Para uskup Korea dan Jepang mengimbau agar petinggi militer dan politisi di Asia Timur Laut menciptakan perdamaian lewat dialog mengingat ketegangan mulai muncul di wilayah tersebut terkait ambisi Pyongyang soal nuklir.
Sebuah pernyataan bersama berjudul “Harapan akan Perdamaian di Asia Timur Laut” ditandatangani oleh 21 uskup Korea dan Jepang di hari terakhir pertemuan tahunan mereka yang diadakan pada 14-16 November di Kota Kirishima, Jepang.
Kota Kirishima masuk wilayah Prefektur Kagoshima.
Pada 17 November lalu, utusan senior Beijing Song Tao mengunjungi Pyongyang untuk menyampaikan sambutan kepada para pejabat Korea Utara yang menghadiri Kongres Partai Komunis di Cina. Kongres ini baru saja berakhir.
Song juga merupakan ketua Departemen Luar Negeri Partai Komunis Cina.
Kunjungan tersebut memunculkan spekulasi bahwa Song berada di sana untuk membahas isu senjata nuklir.
Dalam beberapa bulan terakhir, Beijing tidak mengadakan banyak pertemuan tingkat tinggi dengan Korea Utara. Namun sebelumnya, Beijing berulang kali mendorong adanya solusi diplomatik untuk mengatasi krisis terkait pengembangan senjata nuklir dan rudal oleh Pyongyang.
Kunjungan Song dilakukan setelah Presiden AS Donald Trump mengunjungi Beijing. Saat itu Presiden Trump menekan Cina supaya melakukan aksi yang lebih besar agar bisa bertahan di Korea Utara.
Korea Utara menguasai 90 persen perdagangan dengan Cina.

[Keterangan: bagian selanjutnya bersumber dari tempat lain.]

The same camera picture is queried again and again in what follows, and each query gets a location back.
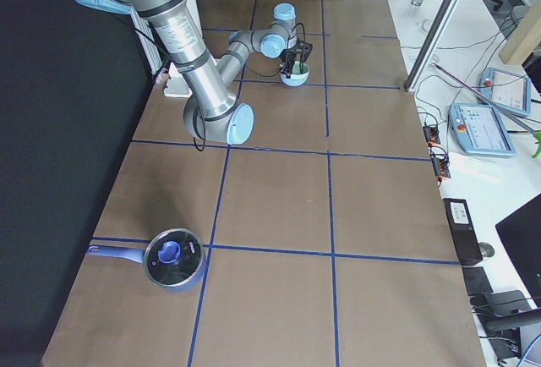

“Negara-negara di Asia Timur Laut tengah berupaya membangun stabilitas dan kemakmuran demi kekuatan militernya dengan melakukan kerjasama atau membentuk aliansi dengan para penguasa lain yang memiliki sistem politik yang sama,” kata para uskup dalam pernyataan yang ditandatangani sebelum kunjungan Song itu.
“Hal ini menciptakan ancaman bagi keamanan masing-masing negara dan menimbulkan ketegangan saat ini. Kita semua hendaknya menyadari bahwa perdamaian sejati tidak bisa dijamin dengan persenjataan nuklir atau militerisasi.”
Para uskup menekankan bahwa “masyarakat kedua negara hendaknya ingat bahwa orang miskin dan lingkungan hidup terus menderita, sementara sejumlah besar uang dibuang untuk pengembangan senjata.”
Tema Kolokium Uskup Korea-Jepang Ke-23 adalah “Orang Tua dan Gereja.” Kedua negara ini menghadapi masalah serius terkait angka kelahiran yang rendah dan penduduk berusia senja.
Di Korea Selatan, hampir setengah dari jumlah penduduk berusia lebih dari 65 tahun hidup dalam kemiskinan, demikian survei ekonomi OECD 2016. Sekitar seperempatnya hidup sendiri dan banyak di antaranya berjuang mengatasi kesendirian dan depresi.
Suster Theophano Lee Kye-yeong dari Kongregasi Abdi Keluarga Kudus menyampaikan kepada para uskup tentang situasi di Korea Selatan.
Dikatakan, 49,6 persen orang tua hidup miskin dan satu dari empat orang tua harus mengumpulkan koran bekas untuk bertahan hidup. Selain itu, ada banyak orang tua yang “berziarah” ke gereja Katolik dan Protestan untuk meminta sedekah setiap pagi.
“Para orang tua Korea menghadapi siksaan dan kematian seorang diri. Selain itu, rata-rata 10,6 orang bunuh diri setiap hari,” katanya.
Yasuhiro Yuki, seorang dosen dari Universitas Shukutoku di Jepang, mengatakan bahwa situasi di negaranya tidak lepas dari kesepian, mati mendadak, dan jumlah penderita demensia yang terus bertambah.
Ia pun memperlihatkan kepada para uskup sebuah program televisi Singapura tentang kematian di kalangan orang tua di Jepang. Program ini menayangkan sejumlah kamar yang penuh dengan belatung.